## Problem
Only the pictures are dropped; the lines of the material that follow are returned exactly.
☆ ☆ ☆ ☆
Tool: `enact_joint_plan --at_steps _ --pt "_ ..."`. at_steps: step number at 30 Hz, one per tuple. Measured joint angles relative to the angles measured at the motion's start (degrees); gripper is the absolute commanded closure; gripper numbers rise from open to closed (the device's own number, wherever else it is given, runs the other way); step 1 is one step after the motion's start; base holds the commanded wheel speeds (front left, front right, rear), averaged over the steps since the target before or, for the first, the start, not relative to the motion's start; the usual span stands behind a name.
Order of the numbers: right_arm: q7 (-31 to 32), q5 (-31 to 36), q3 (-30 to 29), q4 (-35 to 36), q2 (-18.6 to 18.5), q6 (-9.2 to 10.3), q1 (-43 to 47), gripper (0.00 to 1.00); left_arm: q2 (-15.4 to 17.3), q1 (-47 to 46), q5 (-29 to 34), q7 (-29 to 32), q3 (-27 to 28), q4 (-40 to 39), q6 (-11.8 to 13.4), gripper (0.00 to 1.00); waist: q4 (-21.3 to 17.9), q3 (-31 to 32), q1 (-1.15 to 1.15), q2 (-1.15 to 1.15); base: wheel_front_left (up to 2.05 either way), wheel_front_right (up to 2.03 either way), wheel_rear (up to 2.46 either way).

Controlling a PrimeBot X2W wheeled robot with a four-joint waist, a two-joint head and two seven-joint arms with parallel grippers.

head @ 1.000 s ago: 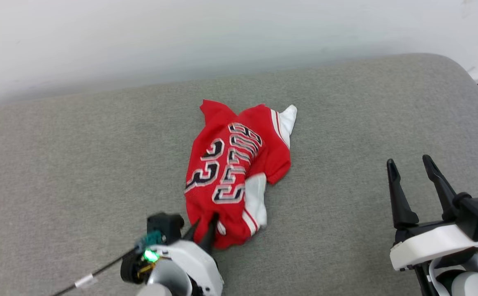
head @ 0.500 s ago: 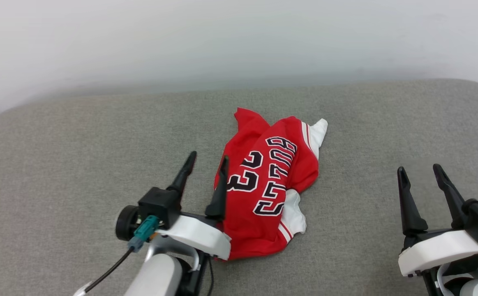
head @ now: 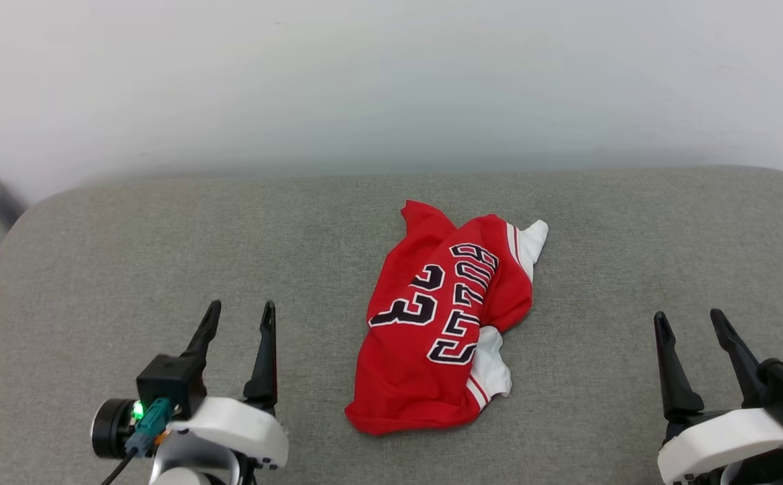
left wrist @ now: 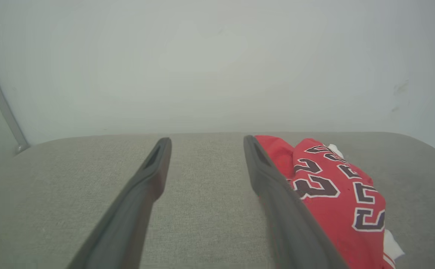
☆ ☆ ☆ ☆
## Result of the task
Tool: `enact_joint_plan --at_steps _ --pt "_ ..."`. at_steps: step number at 30 Hz, one per tuple. Measured joint angles relative to the angles measured at the motion's start (degrees); gripper is the absolute commanded closure; gripper numbers rise from open to closed (the device's own number, wherever else it is given, runs the other way); step 1 is one step after the motion's start; base holds the commanded wheel speeds (front left, front right, rear), averaged over the steps since the target before or, for the first, the start, not relative to the motion's start; the usual span stands behind a name.
Order of the numbers: right_arm: q7 (-31 to 32), q5 (-31 to 36), q3 (-30 to 29), q4 (-35 to 36), q2 (-18.6 to 18.5), q6 (-9.2 to 10.3), q1 (-43 to 47), gripper (0.00 to 1.00); left_arm: q2 (-15.4 to 17.3), q1 (-47 to 46), q5 (-29 to 34), q7 (-29 to 32), q3 (-27 to 28), q4 (-40 to 39), q6 (-11.8 to 13.4), gripper (0.00 to 1.00); waist: q4 (-21.3 to 17.9), q3 (-31 to 32), q1 (-1.15 to 1.15), q2 (-1.15 to 1.15); base: wheel_front_left (up to 2.05 either way), wheel_front_right (up to 2.03 either way), wheel_rear (up to 2.46 either way).

Controlling a PrimeBot X2W wheeled robot with a four-joint waist, a two-joint head and two seven-joint arms with parallel grippers.

head @ 1.000 s ago: 
head @ 0.500 s ago: 
head @ now: 
left wrist @ now: 

Now the exercise is finished.